Arrêt du 23 novembre 2004
IIIe Chambre

Mme et MM. les Juges Leuzinger, Présidente, Rüedi et Kernen. Greffier : M.
Piguet

B.________, recourant, représenté par Me José Nogueira Esmoris, Avocat,
Cuesta de la Palloza,
1 - 3° Dcha., 15006 A Coruña, Espagne,

contre

Office AI pour les assurés résidant à l'étranger, avenue Edmond-Vaucher 18,
1203 Genève, intimé

Commission fédérale de recours en matière d'AVS/AI pour les personnes
résidant à l'étranger, Lausanne

(Jugement du 20 janvier 2004)

Faits:

A.
B. ________, ressortissant espagnol, né en 1947, a travaillé en Suisse de
1966 à 1969. Il a par la suite résidé quelques années en Allemagne, avant de
retourner en Espagne où il a exercé la profession de chauffeur de bus pour
les transports publics. En raison de troubles dorsaux, l'Institut national de
la sécurité sociale espagnole (INSS) l'a reconnu définitivement incapable
d'exercer sa profession dès le 21 mai 2002 (rapport du 5 août 2002). Depuis
le 1er octobre 2002, B.________ est au bénéfice d'une rente entière
d'invalidité espagnole.

L'INSS a transmis le dossier à l'Office AI pour les assurés résidant à
l'étranger (ci-après : l'office AI), afin qu'il se prononce sur le droit de
B.________ à des prestations de l'assurance-invalidité suisse.
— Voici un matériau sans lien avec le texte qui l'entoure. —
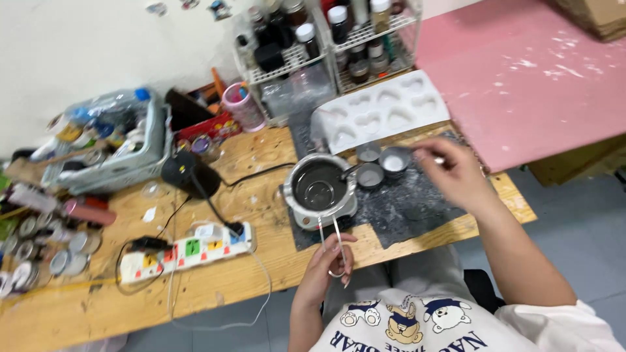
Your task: The recorder prepares several small candle molds and pours liquid wax into them using a small metal pot.
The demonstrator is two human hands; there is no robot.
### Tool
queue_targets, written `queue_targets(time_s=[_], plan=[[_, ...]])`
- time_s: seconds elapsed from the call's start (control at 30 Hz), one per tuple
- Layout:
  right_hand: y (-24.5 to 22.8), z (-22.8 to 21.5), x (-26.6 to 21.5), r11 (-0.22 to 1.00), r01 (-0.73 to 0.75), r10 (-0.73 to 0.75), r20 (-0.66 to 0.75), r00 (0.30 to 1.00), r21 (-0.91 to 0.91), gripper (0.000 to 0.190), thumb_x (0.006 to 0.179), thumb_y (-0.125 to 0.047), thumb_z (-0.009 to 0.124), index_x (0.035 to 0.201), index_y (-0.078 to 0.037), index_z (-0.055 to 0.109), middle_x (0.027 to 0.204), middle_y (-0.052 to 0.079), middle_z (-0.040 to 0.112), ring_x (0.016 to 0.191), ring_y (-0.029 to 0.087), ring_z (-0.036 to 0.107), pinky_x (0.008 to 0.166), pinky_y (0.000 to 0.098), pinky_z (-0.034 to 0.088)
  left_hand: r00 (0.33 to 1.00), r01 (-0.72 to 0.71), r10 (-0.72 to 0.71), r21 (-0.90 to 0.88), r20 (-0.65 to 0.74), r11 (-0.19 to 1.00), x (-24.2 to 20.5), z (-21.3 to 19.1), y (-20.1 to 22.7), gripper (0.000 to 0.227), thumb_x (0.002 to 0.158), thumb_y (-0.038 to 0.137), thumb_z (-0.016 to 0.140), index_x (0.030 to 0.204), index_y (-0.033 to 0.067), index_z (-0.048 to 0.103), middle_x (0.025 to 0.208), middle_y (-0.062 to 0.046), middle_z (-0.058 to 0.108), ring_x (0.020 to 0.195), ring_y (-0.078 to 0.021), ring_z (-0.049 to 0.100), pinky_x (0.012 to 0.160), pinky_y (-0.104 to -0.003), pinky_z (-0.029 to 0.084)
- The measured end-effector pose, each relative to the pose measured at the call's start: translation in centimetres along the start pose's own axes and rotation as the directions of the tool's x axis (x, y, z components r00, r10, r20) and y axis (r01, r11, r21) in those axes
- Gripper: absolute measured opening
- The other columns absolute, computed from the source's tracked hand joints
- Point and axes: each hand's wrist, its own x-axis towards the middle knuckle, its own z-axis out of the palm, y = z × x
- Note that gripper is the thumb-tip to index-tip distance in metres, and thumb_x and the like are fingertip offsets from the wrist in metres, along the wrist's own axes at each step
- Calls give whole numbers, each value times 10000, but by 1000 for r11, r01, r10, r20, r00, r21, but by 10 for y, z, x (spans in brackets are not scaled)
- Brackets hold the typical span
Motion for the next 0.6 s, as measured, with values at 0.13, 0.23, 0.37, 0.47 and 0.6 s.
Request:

Après avoir
soumis le cas pour appréciation à son médecin-conseil, le docteur F.________,
qui a estimé que les atteintes à la santé de l'intéressé n'empêchaient pas
celui-ci de poursuivre une activité de chauffeur de bus, l'office AI a rejeté
la demande (décision du 25 juin 2003 confirmée sur opposition le 7 octobre
2003).

B.
B.________ a déféré cette décision à la Commission fédérale de recours en
matière d'assurance-vieillesse, survivants et invalidité pour les personnes
résidant à l'étranger (ci-après : la commission), qui l'a débouté par
jugement du 20 janvier 2004.

C.
B.________ interjette recours de droit administratif contre ce jugement, en
concluant à l'octroi d'une rente d'invalidité.
L'office AI conclut au rejet du recours tandis que l'Office fédéral des
assurances sociales a renoncé à se déterminer.

Considérant en droit:

1.
Le litige porte sur le droit du recourant à une rente d'invalidité,
singulièrement le taux d'invalidité qu'il présente.

2.
Les premiers juges ont correctement exposé les dispositions légales sur la
notion d'invalidité (art. 4 LAI et 8 al. 1 LPGA), l'incapacité de travail
(art. 6 LPGA) et de gain (art. 7 LPGA), l'échelonnement des rentes selon le
taux d'invalidité (art. 28 al. 1 LAI) et la naissance du droit à la rente
(art. 29 al. 1 LAI). Ils ont précisé à juste titre que les dispositions de
l'Accord du 21 juin 1999 entre la Confédération suisse, d'une part, et la
Communauté européenne et ses Etats, d'autre part, sur la libre circulation
des personnes (ALCP), entré en vigueur le 1er juin 2002, étaient applicables
à la présente procédure. Sur ces points, il suffit d'y renvoyer, en précisant
que les modifications de la LAI du 21 mars 2003 (4ème révision de la LAI),
entrées en vigueur au 1er janvier 2004, n'entrent pas en ligne de compte (ATF
129 V 4 consid. 1.2. et les références).
On ajoutera encore que même après l'entrée en vigueur de l'ALCP, le degré
d'invalidité d'un assuré qui prétend une rente de l'assurance-invalidité est
déterminé exclusivement d'après le droit suisse (ATF 130 V 257 consid. 2.4).

3.
Le recourant conteste l'estimation de sa capacité de travail, retenue par
l'office AI et les premiers juges sur la base des conclusions du docteur
F.________. Il estime qu'il y a lieu de s'en tenir aux conclusions de l'INSS
qui admet l'existence d'une incapacité de travail définitive dans sa
profession et lui a accordé de ce fait une rente entière d'invalidité. Il
ajoute que les affections dorsales dont il souffre sont suffisamment
documentées et objectivées, et prouvent à l'évidence qu'il n'est plus en
mesure de reprendre une activité de chauffeur.

4.
4.1 A l'issue d'un examen clinique complet, ainsi que des résultats des bilans
radiologiques pratiqués (TAC lombaire; IRM et EMG), la doctoresse C.________,
médecin à l'INSS, a posé le diagnostic de lombarthrose avec hernie discale
L3-L4, L4-L5 et L5-S1, ainsi que d'une radiculopathie motrice chronique
d'intensité modérée L4-L5 droite. Ces affections entraînaient une diminution
fonctionnelle significative qui était incompatible avec une activité de
chauffeur de bus; elles ne constituaient en revanche pas un obstacle à
l'exercice d'une activité légère et adaptée à plein temps permettant de
fréquents changements de position. B.________ devait toutefois éviter de se
pencher, de monter ou de transporter des objets (rapport du 5 août 2002).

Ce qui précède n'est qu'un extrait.